Una periodista del Financial Times desveló el escándalo del Presidents Club de Londres y su fiesta benéfica, en la cual los asistentes, sólo hombres, se propasaron con las azafatas de forma reprochable siempre y repugnante en algunos casos. El asunto se cobró una dimisión entre las autoridades, y el club se ha disuelto. Algunas de las organizaciones receptoras de las donaciones procedieron a devolverlas.
El asunto parecía tan claro que nadie percibió que la redistribución de los recursos es objeto de certezas morales en unos casos, pero no en otros.

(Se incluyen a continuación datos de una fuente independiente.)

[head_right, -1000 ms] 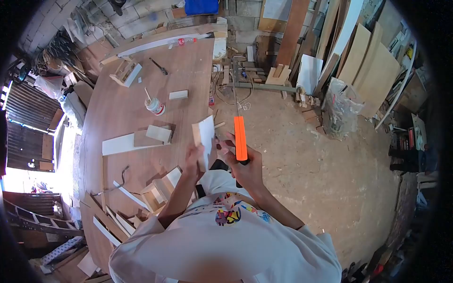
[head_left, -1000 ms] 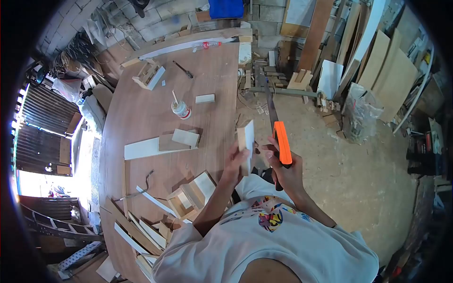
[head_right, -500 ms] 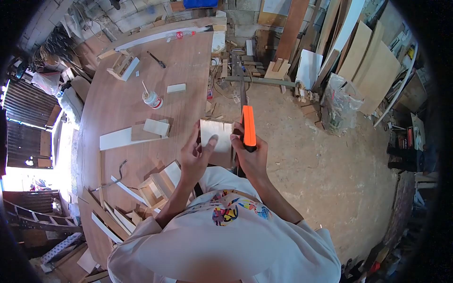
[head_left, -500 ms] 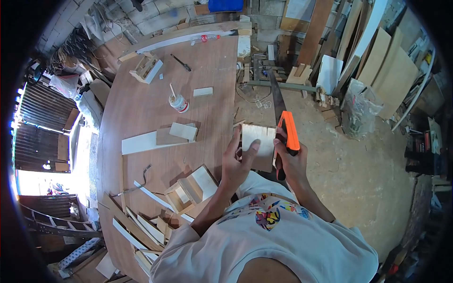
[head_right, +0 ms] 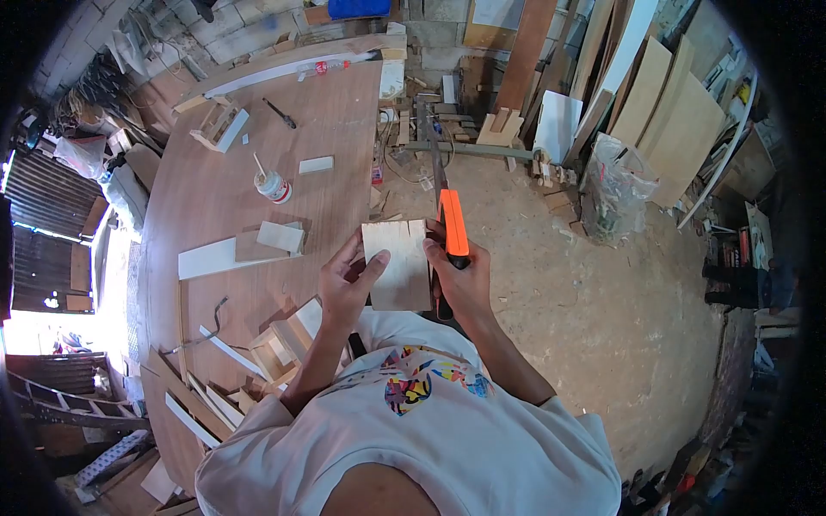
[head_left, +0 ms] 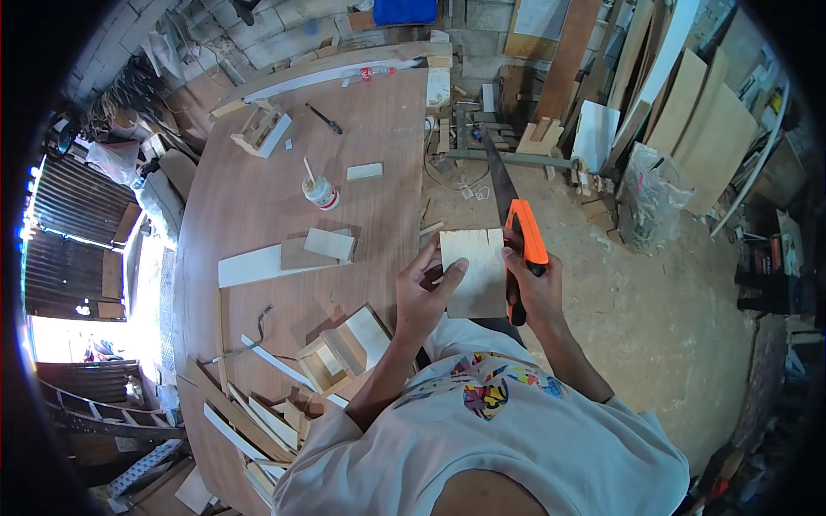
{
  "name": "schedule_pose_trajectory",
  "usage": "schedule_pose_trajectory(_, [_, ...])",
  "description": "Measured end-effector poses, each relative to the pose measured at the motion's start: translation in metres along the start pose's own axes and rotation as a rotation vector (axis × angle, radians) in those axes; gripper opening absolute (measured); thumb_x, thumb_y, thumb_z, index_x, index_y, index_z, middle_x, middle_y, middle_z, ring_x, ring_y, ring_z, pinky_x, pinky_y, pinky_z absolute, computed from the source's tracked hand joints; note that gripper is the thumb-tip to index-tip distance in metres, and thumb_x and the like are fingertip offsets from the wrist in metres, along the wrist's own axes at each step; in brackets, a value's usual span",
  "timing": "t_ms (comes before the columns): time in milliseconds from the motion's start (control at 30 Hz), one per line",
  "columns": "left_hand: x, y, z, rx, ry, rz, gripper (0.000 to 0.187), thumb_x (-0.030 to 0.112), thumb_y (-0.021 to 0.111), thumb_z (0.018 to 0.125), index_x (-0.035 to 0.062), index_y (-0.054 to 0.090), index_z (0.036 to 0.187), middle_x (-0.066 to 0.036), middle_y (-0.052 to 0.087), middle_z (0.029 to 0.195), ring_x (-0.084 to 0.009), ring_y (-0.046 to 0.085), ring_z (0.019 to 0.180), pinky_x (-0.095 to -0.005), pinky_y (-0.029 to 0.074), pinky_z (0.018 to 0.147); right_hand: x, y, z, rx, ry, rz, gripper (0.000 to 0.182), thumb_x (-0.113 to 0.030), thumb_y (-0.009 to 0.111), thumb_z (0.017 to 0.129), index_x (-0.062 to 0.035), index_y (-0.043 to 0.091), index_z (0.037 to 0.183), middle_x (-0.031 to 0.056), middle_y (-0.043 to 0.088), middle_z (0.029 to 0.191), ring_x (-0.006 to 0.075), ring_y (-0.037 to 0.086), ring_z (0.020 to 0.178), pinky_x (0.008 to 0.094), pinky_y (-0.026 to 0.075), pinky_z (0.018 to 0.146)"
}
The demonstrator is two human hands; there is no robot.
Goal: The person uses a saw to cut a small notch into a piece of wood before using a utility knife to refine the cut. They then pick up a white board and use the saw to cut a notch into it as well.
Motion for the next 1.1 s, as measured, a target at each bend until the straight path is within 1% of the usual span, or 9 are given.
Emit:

Supongamos que alguien hubiese dicho que tampoco fue para tanto y, después de todo, el resultado del manoseo de las azafatas fueron miles de libras esterlinas destinadas a causas nobles y solidarias en el Reino Unido.

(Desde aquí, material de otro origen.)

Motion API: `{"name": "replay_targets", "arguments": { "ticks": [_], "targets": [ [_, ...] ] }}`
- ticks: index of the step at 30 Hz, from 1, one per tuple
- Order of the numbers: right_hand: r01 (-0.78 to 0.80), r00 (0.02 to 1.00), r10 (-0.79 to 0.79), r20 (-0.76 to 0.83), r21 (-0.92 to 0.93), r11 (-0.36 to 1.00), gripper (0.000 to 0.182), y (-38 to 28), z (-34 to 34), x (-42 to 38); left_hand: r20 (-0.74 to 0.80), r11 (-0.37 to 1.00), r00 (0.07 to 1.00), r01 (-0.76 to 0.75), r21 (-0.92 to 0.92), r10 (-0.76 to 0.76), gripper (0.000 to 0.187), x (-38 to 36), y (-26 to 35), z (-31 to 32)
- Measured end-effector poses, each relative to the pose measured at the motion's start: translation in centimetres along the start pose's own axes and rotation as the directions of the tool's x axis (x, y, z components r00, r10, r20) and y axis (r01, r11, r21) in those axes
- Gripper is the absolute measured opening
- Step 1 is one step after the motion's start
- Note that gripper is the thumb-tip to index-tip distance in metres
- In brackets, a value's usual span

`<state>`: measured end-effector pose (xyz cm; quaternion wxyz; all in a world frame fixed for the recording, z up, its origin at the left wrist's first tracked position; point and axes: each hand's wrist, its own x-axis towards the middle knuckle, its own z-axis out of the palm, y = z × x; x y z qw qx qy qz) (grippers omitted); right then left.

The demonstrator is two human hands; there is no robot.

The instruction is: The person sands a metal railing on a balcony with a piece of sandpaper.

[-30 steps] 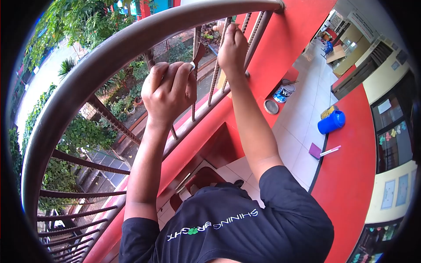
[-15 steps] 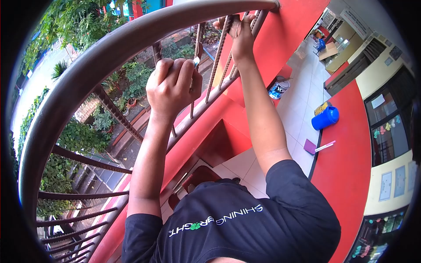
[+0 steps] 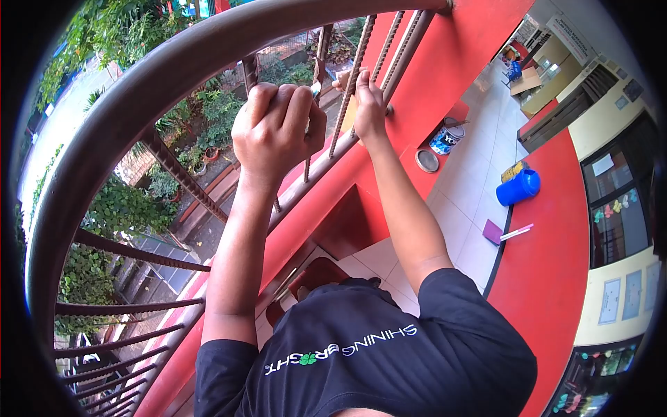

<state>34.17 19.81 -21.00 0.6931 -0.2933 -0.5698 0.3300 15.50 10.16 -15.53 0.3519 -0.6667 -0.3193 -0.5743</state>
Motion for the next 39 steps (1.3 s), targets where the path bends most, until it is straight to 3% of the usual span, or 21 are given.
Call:
{"name": "replay_targets", "arguments": {
  "ticks": [2, 3, 4, 8, 9, 12, 13, 17, 20, 22, 23, 26, 27, 28, 30, 32, 33, 34, 36, 38, 39],
  "targets": [
    [-0.123, 0.992, 0.123, 0.009, 0.020, 0.992, 0.063, 0.5, -0.6, 0.4, 0.000, 1.000, 1.000, -0.001, -0.004, 0.001, 0.012, 0.2, 0.0, 0.0],
    [0.013, 1.000, -0.013, 0.013, -0.013, 1.000, 0.056, -1.5, 0.0, 1.5, 0.009, 1.000, 1.000, -0.009, 0.008, 0.009, 0.012, 0.1, -0.1, 0.0],
    [0.164, 0.984, -0.173, -0.038, -0.172, 0.971, 0.048, -3.5, 0.4, 2.9, 0.020, 1.000, 1.000, -0.016, 0.020, 0.016, 0.012, 0.0, -0.1, 0.1],
    [0.159, 0.970, -0.222, -0.101, -0.429, 0.889, 0.040, -7.1, 2.4, 1.6, -0.011, 1.000, 1.000, -0.013, 0.023, 0.013, 0.013, 0.0, 0.0, 0.3],
    [0.123, 0.956, -0.246, -0.158, -0.545, 0.829, 0.037, -4.6, 2.7, 0.1, -0.017, 1.000, 1.000, -0.012, 0.018, 0.012, 0.013, 0.0, 0.1, 0.3],
    [0.161, 0.890, -0.375, -0.258, -0.593, 0.789, 0.038, 1.8, 3.0, -4.7, -0.031, 0.999, 0.999, -0.026, 0.028, 0.027, 0.013, -0.2, -0.1, 0.6],
    [-0.095, 0.964, -0.074, -0.254, -0.593, 0.799, 0.038, 2.1, 2.2, -4.9, -0.016, 0.999, 0.999, -0.033, 0.028, 0.033, 0.013, -0.2, -0.2, 0.5],
    [-0.021, 0.976, -0.125, -0.177, -0.651, 0.759, 0.039, -2.7, 2.4, -1.9, -0.042, 0.998, 0.999, -0.020, 0.065, 0.023, 0.012, -0.6, -0.3, 1.0],
    [-0.070, 0.963, -0.101, -0.249, -0.596, 0.800, 0.041, 1.1, 1.9, -4.6, -0.068, 0.998, 0.997, -0.034, 0.059, 0.038, 0.010, -0.6, -0.4, 1.2],
    [-0.280, 0.948, 0.145, -0.285, -0.520, 0.807, 0.044, 7.0, 0.0, -9.2, -0.061, 0.998, 0.998, -0.031, 0.053, 0.034, 0.009, -0.8, -0.4, 1.1],
    [-0.209, 0.967, 0.076, -0.242, -0.593, 0.778, 0.045, 10.6, -1.3, -11.3, -0.063, 0.998, 0.997, -0.035, 0.055, 0.038, 0.009, -0.8, -0.4, 1.1],
    [-0.283, 0.953, 0.201, -0.225, -0.437, 0.854, 0.044, 8.3, -1.6, -9.6, -0.071, 0.997, 0.996, -0.050, 0.066, 0.055, 0.009, -0.5, -0.7, 1.3],
    [-0.181, 0.979, 0.120, -0.167, -0.429, 0.885, 0.044, 7.3, -1.8, -7.7, -0.071, 0.995, 0.995, -0.068, 0.067, 0.073, 0.010, -0.7, -0.7, 1.3],
    [-0.186, 0.973, 0.145, -0.182, -0.237, 0.953, 0.043, 4.0, -0.7, -6.4, -0.064, 0.996, 0.995, -0.067, 0.065, 0.071, 0.010, -0.8, -0.6, 1.3],
    [-0.061, 0.989, 0.029, -0.146, -0.226, 0.972, 0.043, 2.8, -0.7, -5.4, -0.070, 0.996, 0.996, -0.051, 0.075, 0.056, 0.010, -0.8, -0.6, 1.2],
    [-0.140, 0.979, 0.081, -0.189, -0.326, 0.935, 0.044, 5.6, -1.1, -8.5, -0.081, 0.996, 0.995, -0.058, 0.065, 0.063, 0.010, -0.7, -0.6, 1.2],
    [-0.261, 0.952, 0.158, -0.261, -0.430, 0.865, 0.046, 9.2, -1.5, -10.9, -0.069, 0.997, 0.996, -0.050, 0.061, 0.054, 0.010, -0.8, -0.6, 1.1],
    [-0.385, 0.920, 0.297, -0.256, -0.445, 0.808, 0.047, 13.0, -2.9, -14.1, -0.043, 0.998, 0.998, -0.036, 0.051, 0.038, 0.010, -0.9, -0.4, 0.7],
    [-0.418, 0.908, 0.380, -0.175, -0.435, 0.798, 0.049, 14.4, -4.3, -14.7, -0.049, 0.998, 0.998, -0.044, 0.050, 0.046, 0.010, -0.9, -0.5, 0.8],
    [-0.310, 0.950, 0.270, -0.155, -0.373, 0.875, 0.049, 9.5, -2.9, -10.3, -0.046, 0.998, 0.998, -0.040, 0.049, 0.042, 0.010, -1.1, -0.5, 0.9],
    [-0.140, 0.987, 0.118, -0.113, -0.214, 0.967, 0.048, 4.7, -2.2, -5.8, -0.051, 0.998, 0.998, -0.034, 0.058, 0.037, 0.010, -1.1, -0.4, 0.9]
  ]
}}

Jamás habríamos aceptado ese argumento. De hecho, nos llenaría de cólera que alguien nos enfrentara a semejante chantaje, y recurriríamos a una venerable delimitación moral: el fin no justifica los medios. En efecto, no los justifica, y la ayuda a los más pobres es inaceptable como excusa de conductas impúdicas y vejatorias. El manoseo a las azafatas fue inmoral, independientemente de si se produjo en un contexto que a su vez se tradujo en la promoción de una buena causa.
Fue inmoral por una razón obvia: cada azafata es propietaria de su cuerpo, y nadie puede manosear a nadie que no desee ser manoseado por esa persona en concreto. No importan los efectos benéficos que los tocamientos puedan generar en terceros, por más necesitados que estén. Tituló un periódico sobre la bacanal en cuestión: “El pecado de la City”. Eso es lo que fue. Y no hay más discusión. No puede haberla. Punto final.

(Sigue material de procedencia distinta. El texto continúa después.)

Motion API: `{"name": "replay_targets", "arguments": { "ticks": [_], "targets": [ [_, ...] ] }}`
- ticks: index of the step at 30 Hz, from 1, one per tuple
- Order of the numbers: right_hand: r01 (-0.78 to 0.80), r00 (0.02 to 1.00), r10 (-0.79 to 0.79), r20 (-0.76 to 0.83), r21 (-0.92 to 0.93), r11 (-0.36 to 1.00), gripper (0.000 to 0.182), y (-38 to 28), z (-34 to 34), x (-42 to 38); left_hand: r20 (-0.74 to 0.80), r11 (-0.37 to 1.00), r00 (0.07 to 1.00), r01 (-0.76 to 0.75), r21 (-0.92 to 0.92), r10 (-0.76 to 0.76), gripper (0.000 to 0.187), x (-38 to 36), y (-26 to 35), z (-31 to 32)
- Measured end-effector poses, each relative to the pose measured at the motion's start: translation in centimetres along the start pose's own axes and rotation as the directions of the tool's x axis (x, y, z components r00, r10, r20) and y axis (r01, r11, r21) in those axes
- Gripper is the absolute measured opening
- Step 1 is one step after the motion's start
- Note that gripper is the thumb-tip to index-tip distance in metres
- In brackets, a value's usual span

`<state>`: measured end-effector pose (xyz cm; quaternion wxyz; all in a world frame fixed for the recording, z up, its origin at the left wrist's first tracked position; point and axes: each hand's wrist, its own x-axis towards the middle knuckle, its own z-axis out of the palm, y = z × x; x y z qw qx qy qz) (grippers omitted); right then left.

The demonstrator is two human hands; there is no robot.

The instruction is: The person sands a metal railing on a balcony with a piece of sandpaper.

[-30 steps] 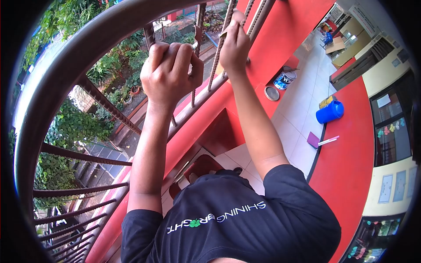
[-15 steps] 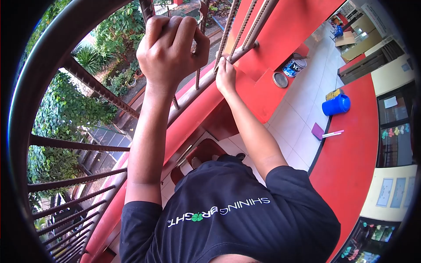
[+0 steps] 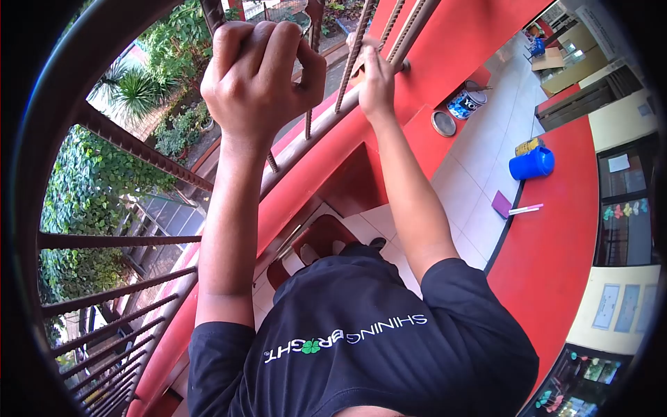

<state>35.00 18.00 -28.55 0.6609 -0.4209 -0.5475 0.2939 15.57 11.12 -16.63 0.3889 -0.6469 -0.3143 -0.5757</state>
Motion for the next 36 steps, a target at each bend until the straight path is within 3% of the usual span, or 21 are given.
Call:
{"name": "replay_targets", "arguments": {
  "ticks": [1, 3, 4, 6, 7, 9, 12, 13, 15, 16, 18, 19, 21, 24, 25, 27, 29, 30, 31, 33, 36],
  "targets": [
    [0.141, 0.989, -0.139, -0.043, 0.059, 0.988, 0.047, -2.7, 0.8, 0.7, -0.013, 1.000, 1.000, -0.004, 0.013, 0.004, 0.010, 0.2, -0.1, 0.0],
    [0.077, 0.994, -0.079, -0.071, -0.021, 0.997, 0.046, -0.7, 0.4, -1.0, -0.018, 1.000, 1.000, -0.010, 0.007, 0.010, 0.009, 0.2, 0.0, 0.0],
    [-0.033, 0.997, 0.037, -0.074, 0.056, 0.998, 0.046, 1.7, 1.0, -2.6, -0.012, 1.000, 1.000, -0.011, 0.014, 0.011, 0.009, 0.2, -0.2, 0.2],
    [-0.298, 0.954, 0.287, -0.083, -0.243, 0.923, 0.048, 10.2, 0.5, -6.3, -0.001, 1.000, 1.000, -0.010, 0.008, 0.010, 0.009, 0.4, -0.1, 0.1],
    [-0.175, 0.982, 0.153, -0.113, -0.219, 0.960, 0.050, 9.4, 1.2, -6.5, 0.013, 1.000, 1.000, -0.004, -0.001, 0.004, 0.009, 0.5, 0.0, 0.0],
    [-0.165, 0.981, 0.143, -0.133, -0.177, 0.970, 0.047, 3.5, 1.9, -3.3, 0.019, 1.000, 1.000, -0.001, -0.004, 0.001, 0.009, 0.7, 0.1, -0.1],
    [0.271, 0.927, -0.321, -0.197, -0.243, 0.932, 0.038, -8.1, 3.8, 3.2, 0.051, 1.000, 0.998, 0.026, -0.004, -0.026, 0.010, 0.7, 0.3, -0.3],
    [0.322, 0.898, -0.394, -0.196, -0.316, 0.892, 0.034, -10.0, 4.3, 4.8, 0.040, 1.000, 0.999, 0.020, 0.000, -0.020, 0.010, 0.8, 0.3, -0.4],
    [0.400, 0.831, -0.506, -0.231, -0.383, 0.832, 0.035, -9.6, 5.4, 5.6, 0.054, 1.000, 0.998, 0.023, -0.021, -0.022, 0.010, 1.0, 0.3, -0.7],
    [0.278, 0.907, -0.387, -0.166, -0.455, 0.846, 0.046, -9.7, 5.2, 3.4, 0.048, 0.999, 0.998, 0.032, -0.032, -0.030, 0.009, 1.1, 0.4, -0.7],
    [0.331, 0.839, -0.512, -0.183, -0.575, 0.748, 0.049, -2.9, 5.3, 0.4, 0.039, 0.999, 0.999, 0.028, -0.044, -0.026, 0.009, 1.2, 0.4, -0.7],
    [0.414, 0.751, -0.632, -0.192, -0.609, 0.677, 0.048, -0.9, 5.4, -0.1, 0.034, 0.998, 0.999, 0.037, -0.045, -0.035, 0.009, 1.2, 0.5, -0.7],
    [0.288, 0.869, -0.459, -0.183, -0.567, 0.771, 0.047, -2.8, 4.9, 0.5, 0.034, 0.997, 0.999, 0.037, -0.061, -0.035, 0.009, 1.3, 0.5, -0.9],
    [0.233, 0.935, -0.334, -0.115, -0.509, 0.828, 0.038, -10.7, 4.5, 5.1, 0.081, 0.997, 0.995, 0.058, -0.048, -0.054, 0.012, 1.4, 0.6, -1.1],
    [0.377, 0.842, -0.502, -0.197, -0.449, 0.810, 0.037, -12.2, 5.1, 6.6, 0.082, 0.997, 0.995, 0.062, -0.045, -0.058, 0.012, 1.4, 0.6, -1.0],
    [0.039, 0.977, -0.123, -0.172, -0.426, 0.904, 0.040, -14.7, 4.4, 5.5, 0.047, 0.996, 0.998, 0.055, -0.063, -0.052, 0.012, 1.3, 0.6, -0.9],
    [0.266, 0.931, -0.275, -0.240, -0.068, 0.962, 0.040, -6.0, 4.5, 4.0, 0.036, 0.997, 0.998, 0.048, -0.068, -0.046, 0.011, 1.2, 0.5, -0.8],
    [0.179, 0.961, -0.158, -0.225, 0.080, 0.981, 0.042, -1.1, 4.1, 2.8, 0.026, 0.997, 0.999, 0.041, -0.069, -0.039, 0.011, 1.2, 0.4, -0.7],
    [-0.006, 0.989, 0.039, -0.144, 0.223, 0.975, 0.046, 1.0, 3.1, 1.6, 0.026, 0.997, 0.999, 0.046, -0.066, -0.044, 0.011, 1.2, 0.4, -0.7],
    [-0.164, 0.982, 0.136, 0.129, 0.231, 0.959, 0.050, -0.4, 0.3, 3.5, 0.035, 0.997, 0.999, 0.036, -0.062, -0.034, 0.010, 1.1, 0.3, -0.8],
    [-0.076, 0.965, 0.003, 0.263, 0.269, 0.960, 0.060, -7.2, -0.1, 9.0, 0.054, 0.999, 0.998, 0.019, -0.043, -0.017, 0.010, 0.7, 0.1, -0.7]
  ]
}}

Naturalmente, toda esta invulnerable certeza moral se derrumba si en vez de manosear a las azafatas se hubiese tratado de manosear sus carteras con objeto de redistribuir a la fuerza su dinero hacia las personas más vulnerables de la sociedad.
Un momento, dirá usted. La moral es la moral, siempre. La cartera de las azafatas es propiedad suya igual que su cuerpo, y nadie puede violarla. ¿Está claro?
Pues no sé qué decirle, la verdad, porque esa violación es la que perpetran los Estados redistribuidores, particularmente en Europa; más aún, esa violación es el principal instrumento por medio del cual legitiman política, democrática y hasta éticamente su propio poder coercitivo, y reclaman por ello el aplauso sincero de la comunidad, una comunidad que en su mayoría no desea pagar los impuestos que los Estados le cobran.
Dirá usted: si unos indecentes se propasan con unas azafatas, ello es muy diferente de si viene Montoro, que es un santo, y solo se propasa con sus carteras. En ambos casos se trata de infringir un derecho, en contra de la voluntad de las víctimas, y por una buena causa social. Pero no es lo mismo, moralmente no es lo mismo, lo que resulta muy claro porque, porque, porque, porque.